Literature DB >> 29390327

Association between metabolic syndrome and bone fracture risk: A community-based study using a fracture risk assessment tool.

Chia-Ying Yu1, Fang-Ping Chen, Li-Wei Chen, Sheng-Fong Kuo, Rong-Nan Chien.   

Abstract

Osteoporosis and metabolic syndrome (MS) share similar risk factors. Previous studies of association between bone marrow density (BMD) and MS are controversial. Moreover, some studies revealed that MS is associated with BMD but not with bone fracture. In clinical practice, patients pay more attention to bone fracture risk than BMD values.
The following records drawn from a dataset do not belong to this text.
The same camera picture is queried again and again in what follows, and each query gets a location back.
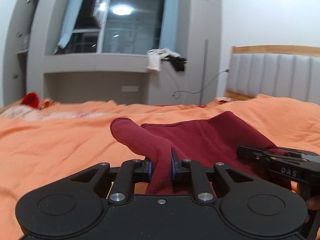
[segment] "white wall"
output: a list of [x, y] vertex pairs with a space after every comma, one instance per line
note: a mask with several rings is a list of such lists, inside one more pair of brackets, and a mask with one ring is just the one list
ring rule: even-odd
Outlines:
[[[232, 46], [320, 47], [320, 0], [222, 0], [220, 71], [228, 68]], [[217, 96], [225, 91], [220, 75]]]
[[[17, 0], [0, 0], [0, 89], [3, 87], [3, 57], [9, 22]], [[3, 106], [3, 91], [0, 91], [0, 105]]]

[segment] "wall outlet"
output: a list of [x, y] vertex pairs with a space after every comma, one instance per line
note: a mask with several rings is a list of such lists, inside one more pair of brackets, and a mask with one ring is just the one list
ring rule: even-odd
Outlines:
[[121, 92], [139, 92], [139, 86], [122, 86]]

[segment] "window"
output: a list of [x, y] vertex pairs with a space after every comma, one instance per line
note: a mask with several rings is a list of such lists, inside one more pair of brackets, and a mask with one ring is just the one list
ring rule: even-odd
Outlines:
[[164, 0], [111, 0], [103, 52], [146, 54], [158, 49], [163, 7]]
[[59, 54], [145, 55], [159, 46], [164, 0], [83, 0], [72, 37]]

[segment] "light blue curtain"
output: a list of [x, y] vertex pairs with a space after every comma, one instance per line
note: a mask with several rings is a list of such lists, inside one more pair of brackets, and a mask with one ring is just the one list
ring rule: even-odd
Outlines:
[[176, 50], [180, 0], [165, 0], [159, 48]]
[[58, 47], [64, 49], [66, 45], [69, 43], [73, 29], [76, 25], [82, 2], [83, 0], [69, 0], [66, 12], [64, 14], [60, 39], [56, 47], [55, 53], [58, 51]]

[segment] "cabinet handle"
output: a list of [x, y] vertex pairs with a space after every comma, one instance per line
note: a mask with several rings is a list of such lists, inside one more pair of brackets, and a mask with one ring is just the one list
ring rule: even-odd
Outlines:
[[12, 80], [17, 79], [18, 77], [19, 77], [19, 74], [18, 74], [18, 73], [14, 73], [14, 74], [12, 75]]

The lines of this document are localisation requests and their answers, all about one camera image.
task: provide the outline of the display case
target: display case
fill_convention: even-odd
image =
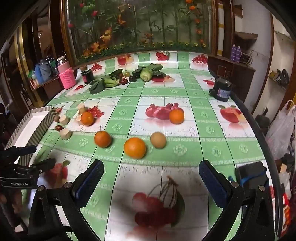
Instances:
[[[150,50],[209,53],[211,0],[62,0],[71,65]]]

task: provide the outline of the orange
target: orange
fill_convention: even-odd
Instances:
[[[132,158],[141,159],[146,153],[146,144],[142,139],[132,137],[124,143],[124,152]]]
[[[92,115],[92,113],[86,111],[84,113],[82,113],[81,115],[81,123],[86,125],[86,126],[90,126],[92,123],[94,122],[94,117]]]
[[[106,131],[98,131],[94,135],[94,143],[99,147],[106,148],[111,144],[111,141],[111,136]]]
[[[174,109],[169,114],[170,122],[173,124],[181,124],[184,121],[184,112],[179,109]]]

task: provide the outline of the blue gripper pad
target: blue gripper pad
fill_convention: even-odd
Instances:
[[[198,170],[216,205],[226,208],[231,194],[228,180],[218,173],[208,160],[201,161]]]
[[[78,208],[85,207],[104,174],[104,164],[94,160],[90,167],[73,182],[72,196]]]

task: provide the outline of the spray can
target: spray can
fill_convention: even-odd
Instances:
[[[240,49],[240,46],[238,46],[237,51],[235,53],[235,60],[234,60],[235,62],[238,62],[239,63],[241,53],[242,53],[242,51]]]
[[[230,55],[230,60],[234,61],[235,60],[235,54],[236,54],[237,48],[235,45],[231,47],[231,55]]]

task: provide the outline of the pink container
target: pink container
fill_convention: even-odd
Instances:
[[[69,68],[70,68],[70,64],[68,61],[62,63],[61,65],[58,65],[58,67],[57,67],[59,73],[64,73]]]
[[[76,85],[76,80],[74,77],[74,70],[72,68],[67,69],[65,72],[59,74],[59,77],[63,83],[64,88],[70,89]]]

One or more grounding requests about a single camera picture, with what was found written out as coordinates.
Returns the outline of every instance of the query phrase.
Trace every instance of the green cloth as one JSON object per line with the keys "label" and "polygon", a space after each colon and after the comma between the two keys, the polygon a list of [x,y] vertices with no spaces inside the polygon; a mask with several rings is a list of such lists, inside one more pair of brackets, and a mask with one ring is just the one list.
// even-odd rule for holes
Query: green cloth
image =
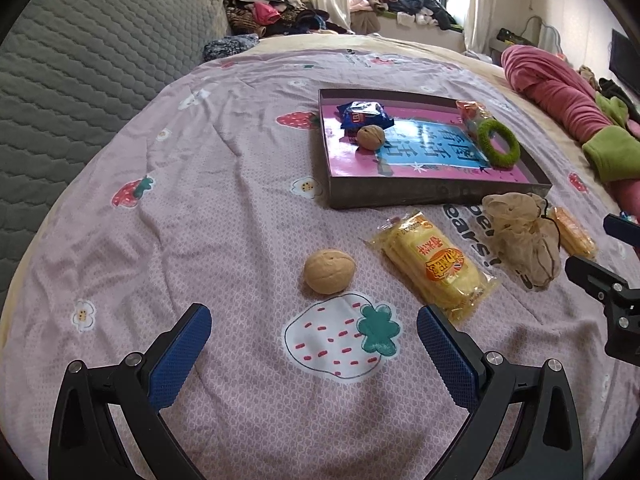
{"label": "green cloth", "polygon": [[582,146],[603,182],[640,178],[640,141],[620,126],[607,126]]}
{"label": "green cloth", "polygon": [[624,101],[617,97],[607,99],[600,92],[596,92],[596,104],[614,124],[626,128],[626,122],[629,120],[629,108],[626,107]]}

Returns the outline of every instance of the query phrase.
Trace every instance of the yellow snack package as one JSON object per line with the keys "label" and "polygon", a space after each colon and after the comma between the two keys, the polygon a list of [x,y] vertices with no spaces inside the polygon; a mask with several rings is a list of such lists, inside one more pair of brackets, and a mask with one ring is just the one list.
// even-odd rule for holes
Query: yellow snack package
{"label": "yellow snack package", "polygon": [[555,207],[551,210],[551,218],[556,221],[560,231],[560,243],[570,256],[595,259],[598,253],[596,243],[571,213],[564,207]]}
{"label": "yellow snack package", "polygon": [[476,310],[498,280],[474,263],[424,215],[415,211],[380,228],[370,241],[407,275],[422,299],[436,304],[452,322]]}

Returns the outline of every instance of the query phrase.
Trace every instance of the snack bag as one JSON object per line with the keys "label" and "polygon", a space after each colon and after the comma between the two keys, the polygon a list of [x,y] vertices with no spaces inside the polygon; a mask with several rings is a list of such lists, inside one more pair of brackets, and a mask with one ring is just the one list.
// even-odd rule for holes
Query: snack bag
{"label": "snack bag", "polygon": [[407,275],[427,303],[451,320],[471,316],[498,280],[474,263],[424,215],[415,211],[392,219],[370,242]]}
{"label": "snack bag", "polygon": [[495,119],[494,116],[491,115],[486,106],[476,101],[456,101],[456,106],[460,111],[460,117],[465,123],[469,137],[473,142],[476,142],[480,123],[487,119]]}
{"label": "snack bag", "polygon": [[394,120],[377,102],[354,101],[337,107],[342,121],[341,128],[359,130],[363,126],[380,126],[383,130],[394,125]]}
{"label": "snack bag", "polygon": [[560,231],[560,243],[569,255],[595,259],[598,253],[596,243],[571,213],[564,207],[555,207],[551,211],[551,217]]}

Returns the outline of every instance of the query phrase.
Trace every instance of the strawberry print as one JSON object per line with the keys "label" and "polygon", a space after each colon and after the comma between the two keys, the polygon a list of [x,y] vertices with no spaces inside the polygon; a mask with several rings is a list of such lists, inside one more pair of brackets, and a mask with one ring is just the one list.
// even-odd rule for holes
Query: strawberry print
{"label": "strawberry print", "polygon": [[586,193],[587,187],[577,173],[569,173],[569,182],[580,192]]}
{"label": "strawberry print", "polygon": [[111,205],[114,207],[119,205],[124,207],[135,207],[138,205],[138,201],[142,198],[144,192],[151,190],[153,186],[154,180],[149,176],[139,180],[134,180],[133,182],[127,182],[115,195],[113,195]]}
{"label": "strawberry print", "polygon": [[339,383],[363,381],[398,354],[400,324],[388,304],[347,292],[313,304],[285,325],[285,352],[298,368]]}
{"label": "strawberry print", "polygon": [[313,112],[293,112],[276,118],[278,124],[299,128],[300,130],[310,130],[316,126],[317,121],[318,118]]}

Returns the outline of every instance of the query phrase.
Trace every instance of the gray mattress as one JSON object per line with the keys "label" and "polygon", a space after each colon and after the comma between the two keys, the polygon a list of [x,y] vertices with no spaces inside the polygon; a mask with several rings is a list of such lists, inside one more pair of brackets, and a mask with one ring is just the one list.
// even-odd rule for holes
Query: gray mattress
{"label": "gray mattress", "polygon": [[31,0],[0,46],[0,310],[63,189],[227,27],[222,0]]}

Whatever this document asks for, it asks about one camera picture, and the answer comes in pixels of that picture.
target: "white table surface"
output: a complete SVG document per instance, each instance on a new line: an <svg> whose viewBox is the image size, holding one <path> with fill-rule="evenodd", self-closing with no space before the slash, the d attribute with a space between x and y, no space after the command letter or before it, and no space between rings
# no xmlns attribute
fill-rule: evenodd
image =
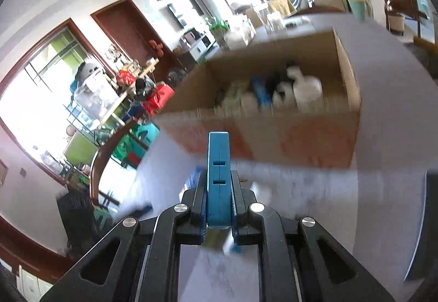
<svg viewBox="0 0 438 302"><path fill-rule="evenodd" d="M404 276L420 229L424 171L438 164L438 89L403 44L373 20L360 23L346 14L308 17L311 28L335 28L358 80L362 96L358 169L233 165L241 175L273 188L273 208L290 216L308 212L321 220L396 301L406 301L420 283L404 283ZM303 31L307 30L288 30L288 36ZM130 197L123 205L148 200L155 215L159 214L178 203L183 182L197 163L199 160L161 133L140 163ZM224 297L257 301L253 263L249 257L230 259L184 247L180 300L201 300L201 295L210 301Z"/></svg>

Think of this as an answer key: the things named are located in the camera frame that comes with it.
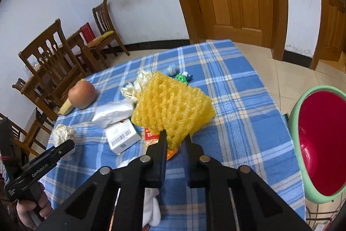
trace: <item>human hand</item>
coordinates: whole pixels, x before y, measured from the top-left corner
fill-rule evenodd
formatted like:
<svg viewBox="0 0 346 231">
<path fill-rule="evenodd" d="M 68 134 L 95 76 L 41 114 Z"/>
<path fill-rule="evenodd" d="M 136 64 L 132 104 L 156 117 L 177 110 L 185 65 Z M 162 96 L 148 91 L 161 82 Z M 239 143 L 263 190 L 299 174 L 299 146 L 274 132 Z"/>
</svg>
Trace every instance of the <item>human hand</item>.
<svg viewBox="0 0 346 231">
<path fill-rule="evenodd" d="M 44 186 L 42 183 L 39 183 L 42 194 L 38 201 L 38 205 L 41 207 L 40 216 L 46 219 L 52 212 L 51 202 L 48 201 L 46 193 L 44 193 Z M 17 203 L 17 213 L 20 221 L 26 226 L 33 230 L 37 228 L 36 224 L 28 215 L 28 211 L 32 211 L 36 207 L 36 203 L 27 200 L 20 200 Z"/>
</svg>

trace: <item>blue plaid tablecloth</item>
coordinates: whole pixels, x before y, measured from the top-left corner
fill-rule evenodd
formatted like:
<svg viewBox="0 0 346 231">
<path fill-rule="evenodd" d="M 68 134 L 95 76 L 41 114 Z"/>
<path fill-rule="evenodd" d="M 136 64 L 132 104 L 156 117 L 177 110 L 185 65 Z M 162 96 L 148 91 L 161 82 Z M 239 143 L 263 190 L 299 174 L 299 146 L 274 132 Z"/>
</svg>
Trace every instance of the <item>blue plaid tablecloth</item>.
<svg viewBox="0 0 346 231">
<path fill-rule="evenodd" d="M 56 121 L 56 125 L 73 126 L 78 138 L 72 160 L 60 160 L 42 179 L 52 207 L 57 208 L 100 167 L 116 168 L 144 154 L 144 143 L 139 141 L 115 155 L 104 130 L 90 120 L 95 106 L 123 99 L 120 88 L 135 80 L 138 68 L 160 71 L 171 63 L 193 75 L 190 85 L 210 96 L 216 110 L 216 117 L 192 141 L 223 165 L 250 166 L 305 219 L 302 178 L 286 123 L 257 73 L 230 40 L 170 49 L 88 77 L 99 91 L 96 102 Z M 186 186 L 181 154 L 167 162 L 166 180 L 157 198 L 162 220 L 151 230 L 206 230 L 205 194 L 201 188 Z"/>
</svg>

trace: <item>yellow fruit packaging net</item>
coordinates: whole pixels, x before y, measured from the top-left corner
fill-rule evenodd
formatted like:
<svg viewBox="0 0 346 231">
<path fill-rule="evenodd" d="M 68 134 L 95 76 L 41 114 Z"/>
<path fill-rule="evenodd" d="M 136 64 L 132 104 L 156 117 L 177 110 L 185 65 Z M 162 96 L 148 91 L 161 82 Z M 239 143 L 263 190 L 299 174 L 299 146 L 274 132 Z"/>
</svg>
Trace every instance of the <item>yellow fruit packaging net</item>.
<svg viewBox="0 0 346 231">
<path fill-rule="evenodd" d="M 153 134 L 165 129 L 168 149 L 174 150 L 213 116 L 211 98 L 202 90 L 155 72 L 138 100 L 131 121 Z"/>
</svg>

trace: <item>baseboard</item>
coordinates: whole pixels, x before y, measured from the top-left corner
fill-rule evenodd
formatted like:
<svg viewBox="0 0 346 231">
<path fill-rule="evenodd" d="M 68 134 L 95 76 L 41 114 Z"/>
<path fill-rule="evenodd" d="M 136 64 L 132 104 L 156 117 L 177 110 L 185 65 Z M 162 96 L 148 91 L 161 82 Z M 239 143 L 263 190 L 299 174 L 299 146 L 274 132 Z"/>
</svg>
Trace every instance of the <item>baseboard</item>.
<svg viewBox="0 0 346 231">
<path fill-rule="evenodd" d="M 282 60 L 285 62 L 288 62 L 288 63 L 293 63 L 293 64 L 296 64 L 299 66 L 309 68 L 311 61 L 312 61 L 312 58 L 285 50 L 283 52 Z"/>
<path fill-rule="evenodd" d="M 125 45 L 125 47 L 128 51 L 135 51 L 135 50 L 147 50 L 147 49 L 165 49 L 165 48 L 171 49 L 171 48 L 176 48 L 176 47 L 189 45 L 189 44 L 190 44 L 190 40 L 188 39 L 174 39 L 174 40 L 139 42 L 136 44 Z M 120 46 L 113 47 L 113 50 L 115 52 L 123 52 Z M 106 53 L 113 52 L 112 50 L 109 50 L 109 48 L 106 48 L 104 51 Z"/>
</svg>

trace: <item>white box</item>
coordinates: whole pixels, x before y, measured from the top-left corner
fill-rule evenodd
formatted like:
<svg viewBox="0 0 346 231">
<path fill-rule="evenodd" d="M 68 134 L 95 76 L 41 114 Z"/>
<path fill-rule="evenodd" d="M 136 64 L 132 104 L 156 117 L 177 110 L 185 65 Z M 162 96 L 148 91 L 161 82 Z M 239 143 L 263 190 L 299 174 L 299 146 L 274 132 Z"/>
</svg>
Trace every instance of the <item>white box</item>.
<svg viewBox="0 0 346 231">
<path fill-rule="evenodd" d="M 105 131 L 109 147 L 117 155 L 141 140 L 129 119 L 112 124 Z"/>
</svg>

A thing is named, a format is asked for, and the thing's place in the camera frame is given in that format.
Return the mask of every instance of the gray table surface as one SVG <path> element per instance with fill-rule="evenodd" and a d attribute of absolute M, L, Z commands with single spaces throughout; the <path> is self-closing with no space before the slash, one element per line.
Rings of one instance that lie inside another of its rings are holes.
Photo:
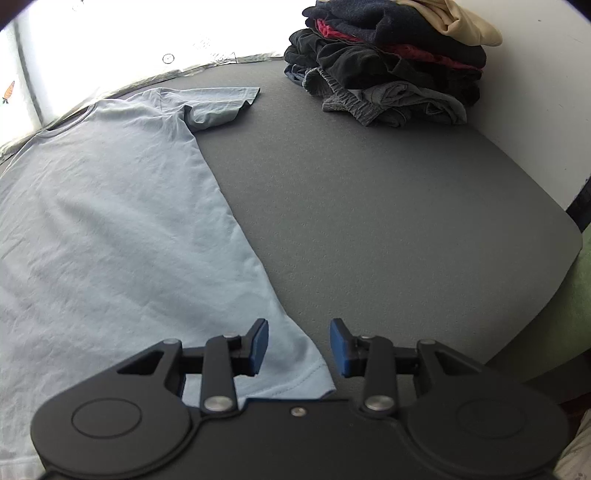
<path fill-rule="evenodd" d="M 362 127 L 325 113 L 282 61 L 158 86 L 259 86 L 235 121 L 196 135 L 287 313 L 327 358 L 328 326 L 412 346 L 436 338 L 480 361 L 560 285 L 581 236 L 565 212 L 471 127 Z M 408 393 L 408 383 L 403 387 Z"/>

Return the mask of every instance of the beige folded garment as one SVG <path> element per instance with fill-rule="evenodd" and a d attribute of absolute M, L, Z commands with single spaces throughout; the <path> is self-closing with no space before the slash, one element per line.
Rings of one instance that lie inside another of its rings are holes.
<path fill-rule="evenodd" d="M 442 35 L 466 45 L 501 45 L 503 37 L 493 25 L 453 0 L 395 0 L 400 5 L 416 8 Z"/>

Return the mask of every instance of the dark vertical seam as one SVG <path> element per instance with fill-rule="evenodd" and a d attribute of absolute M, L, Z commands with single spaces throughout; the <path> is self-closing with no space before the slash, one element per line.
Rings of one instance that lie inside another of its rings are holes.
<path fill-rule="evenodd" d="M 41 126 L 45 125 L 45 121 L 43 120 L 43 114 L 41 113 L 41 107 L 39 106 L 39 101 L 37 100 L 37 95 L 35 94 L 35 90 L 33 89 L 33 83 L 31 82 L 31 76 L 29 75 L 29 70 L 27 69 L 27 61 L 25 59 L 25 54 L 22 49 L 22 42 L 21 42 L 21 29 L 18 22 L 18 18 L 16 18 L 13 22 L 14 25 L 14 39 L 17 44 L 17 53 L 18 53 L 18 61 L 21 63 L 22 68 L 22 76 L 25 80 L 25 85 L 27 86 L 27 90 L 29 91 L 29 96 L 31 98 L 31 103 L 33 104 L 33 108 L 35 109 L 35 113 L 37 114 L 37 119 Z"/>

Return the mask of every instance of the translucent window covering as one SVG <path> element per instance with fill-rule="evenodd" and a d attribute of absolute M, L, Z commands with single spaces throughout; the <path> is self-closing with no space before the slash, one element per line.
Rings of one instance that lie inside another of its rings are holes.
<path fill-rule="evenodd" d="M 98 98 L 199 66 L 281 56 L 310 0 L 38 0 L 0 33 L 0 155 Z"/>

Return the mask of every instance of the light blue t-shirt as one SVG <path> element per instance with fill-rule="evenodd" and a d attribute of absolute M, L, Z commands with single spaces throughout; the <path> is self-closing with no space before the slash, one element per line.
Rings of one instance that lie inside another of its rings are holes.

Hence, this study aimed to evaluate the association between MS and the 10-year bone fracture risk probability using a fracture risk assessment tool (FRAX) from community-based data. From March 2014 to August 2015, 2689 participants (897 men and 1792 women) were enrolled in this study. Inflammatory cytokines, such as tumor necrosis factor alpha and C-reactive protein, and adipokines were included for analysis.The mean age was 60.2 ± 10.7 years in men and 58.9 ± 9.6 years in women. The percentage of MS was 27.6% in men and 27.9% in women. Participants were divided into 2 groups, those with or without MS. Compared with women without MS, women with MS had a higher rate of fracture risk (22.8% vs 16.3%, P = .001). In contrast, men with MS had a lower rate of fracture risk then men without MS (5.6% vs 12.3%, P = .004). However, MS loss the association with a high bone fracture risk in men based on multivariate logistical regression analysis, after adjusting for confounding factor of body mass index (BMI). Conclusively, the result of regression analysis between MS and the bone fracture risk may be different in men and women, and BMI was an important confounding factor to interfere with the regression analysis.
Copyright © 2017 The Authors. Published by Wolters Kluwer Health, Inc. All rights reserved.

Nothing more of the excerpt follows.